**** SOURCE MATERIAL ****
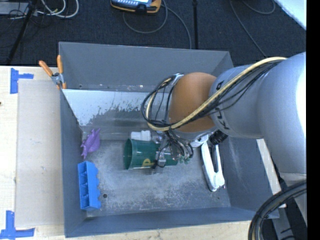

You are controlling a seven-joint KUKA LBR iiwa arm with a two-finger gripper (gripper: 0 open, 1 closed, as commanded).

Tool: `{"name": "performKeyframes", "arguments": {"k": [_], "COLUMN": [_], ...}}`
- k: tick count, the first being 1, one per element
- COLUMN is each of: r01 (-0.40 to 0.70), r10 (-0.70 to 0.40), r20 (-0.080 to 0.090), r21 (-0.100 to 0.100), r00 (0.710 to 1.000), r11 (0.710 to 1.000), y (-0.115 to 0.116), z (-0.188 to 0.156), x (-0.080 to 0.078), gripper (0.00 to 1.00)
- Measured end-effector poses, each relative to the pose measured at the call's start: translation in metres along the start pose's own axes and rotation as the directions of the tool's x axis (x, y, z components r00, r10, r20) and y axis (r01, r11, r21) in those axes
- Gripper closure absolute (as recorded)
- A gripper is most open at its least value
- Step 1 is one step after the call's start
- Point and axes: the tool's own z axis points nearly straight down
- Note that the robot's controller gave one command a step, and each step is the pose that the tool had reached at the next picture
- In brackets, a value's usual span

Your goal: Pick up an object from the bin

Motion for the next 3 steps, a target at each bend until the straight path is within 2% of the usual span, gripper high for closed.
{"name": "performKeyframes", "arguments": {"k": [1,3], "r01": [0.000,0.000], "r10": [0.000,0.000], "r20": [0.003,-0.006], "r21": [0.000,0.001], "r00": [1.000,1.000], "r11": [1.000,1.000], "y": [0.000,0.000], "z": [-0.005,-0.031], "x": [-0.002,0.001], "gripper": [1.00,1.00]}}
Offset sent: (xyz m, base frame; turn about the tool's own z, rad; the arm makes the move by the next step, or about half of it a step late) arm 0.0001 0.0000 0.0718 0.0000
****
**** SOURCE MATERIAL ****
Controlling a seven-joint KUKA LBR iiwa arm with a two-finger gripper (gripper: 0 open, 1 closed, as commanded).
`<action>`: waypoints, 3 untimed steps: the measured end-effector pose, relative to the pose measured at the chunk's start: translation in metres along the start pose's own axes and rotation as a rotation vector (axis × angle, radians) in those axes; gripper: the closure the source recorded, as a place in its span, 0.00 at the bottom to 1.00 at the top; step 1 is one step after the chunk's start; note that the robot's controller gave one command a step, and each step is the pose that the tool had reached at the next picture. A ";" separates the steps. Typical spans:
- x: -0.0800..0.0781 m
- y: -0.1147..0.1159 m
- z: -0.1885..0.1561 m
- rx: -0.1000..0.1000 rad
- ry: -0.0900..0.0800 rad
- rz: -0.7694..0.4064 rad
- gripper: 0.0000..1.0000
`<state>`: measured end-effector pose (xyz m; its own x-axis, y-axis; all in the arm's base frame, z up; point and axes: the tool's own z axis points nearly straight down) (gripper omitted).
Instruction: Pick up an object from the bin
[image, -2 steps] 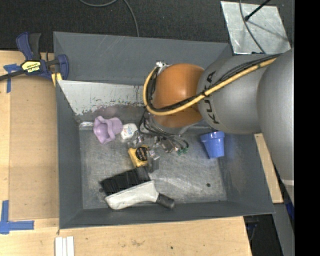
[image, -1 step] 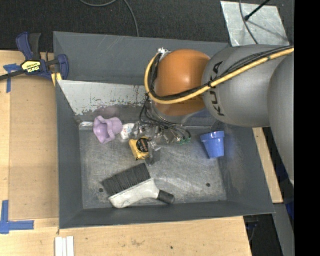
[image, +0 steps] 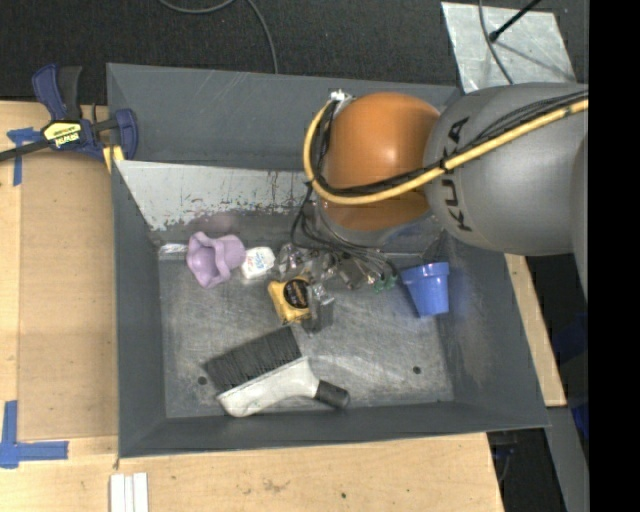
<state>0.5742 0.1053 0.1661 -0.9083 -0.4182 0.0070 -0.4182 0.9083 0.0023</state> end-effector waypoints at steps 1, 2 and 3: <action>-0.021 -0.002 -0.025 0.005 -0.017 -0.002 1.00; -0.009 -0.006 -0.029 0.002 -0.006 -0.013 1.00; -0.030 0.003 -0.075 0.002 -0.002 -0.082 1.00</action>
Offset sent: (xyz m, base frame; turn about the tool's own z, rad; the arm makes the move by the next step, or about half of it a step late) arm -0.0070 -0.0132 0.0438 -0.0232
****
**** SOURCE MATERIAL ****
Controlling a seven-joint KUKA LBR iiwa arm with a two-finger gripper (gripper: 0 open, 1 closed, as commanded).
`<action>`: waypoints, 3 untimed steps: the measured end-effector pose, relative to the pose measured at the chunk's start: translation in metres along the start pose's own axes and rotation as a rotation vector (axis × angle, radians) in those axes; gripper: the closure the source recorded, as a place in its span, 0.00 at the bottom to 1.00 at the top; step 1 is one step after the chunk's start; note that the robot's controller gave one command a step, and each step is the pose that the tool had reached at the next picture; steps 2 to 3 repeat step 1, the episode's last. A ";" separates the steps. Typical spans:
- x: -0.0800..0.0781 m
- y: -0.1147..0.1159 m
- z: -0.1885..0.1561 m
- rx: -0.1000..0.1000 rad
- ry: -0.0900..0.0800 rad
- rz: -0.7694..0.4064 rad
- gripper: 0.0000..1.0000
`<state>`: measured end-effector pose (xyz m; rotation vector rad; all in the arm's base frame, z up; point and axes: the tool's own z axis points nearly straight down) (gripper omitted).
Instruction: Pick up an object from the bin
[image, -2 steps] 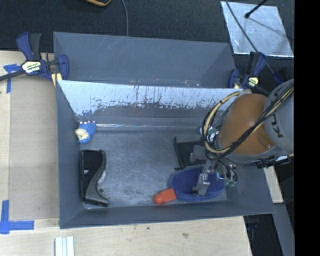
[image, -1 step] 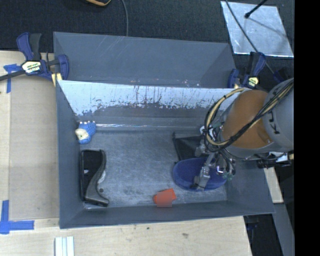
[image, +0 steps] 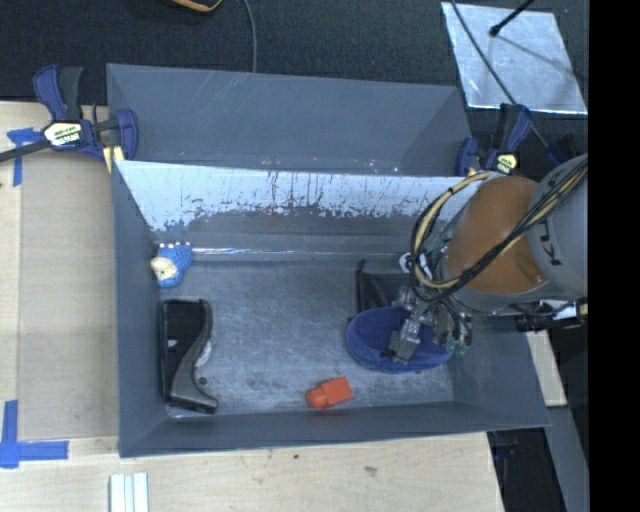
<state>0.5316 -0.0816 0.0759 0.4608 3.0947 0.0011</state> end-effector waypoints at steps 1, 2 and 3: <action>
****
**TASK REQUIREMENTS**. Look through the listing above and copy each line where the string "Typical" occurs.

**EXERCISE SOLUTION**.
`<action>`: waypoints, 3 untimed steps: the measured end-effector pose, relative to the pose measured at the chunk's start: translation in metres along the start pose's own axes and rotation as a rotation vector (axis × angle, radians) in those axes; gripper: the closure the source recorded, as a place in its span, 0.00 at the bottom to 1.00 at the top; step 1 is one step after the chunk's start; note that the robot's controller gave one command a step, and each step is the pose that the tool had reached at the next picture. A ";" separates the steps. Typical spans:
`<action>`: waypoints, 3 untimed steps: the measured end-effector pose, relative to the pose measured at the chunk's start: translation in metres along the start pose's own axes and rotation as a rotation vector (axis × angle, radians) in those axes; gripper: the closure the source recorded, as a place in its span, 0.00 at the bottom to 1.00 at the top; step 1 is one step after the chunk's start; note that the robot's controller gave one command a step, and each step is the pose that the tool had reached at the next picture; steps 2 to 3 repeat step 1, the episode's last. A ";" separates the steps. Typical spans:

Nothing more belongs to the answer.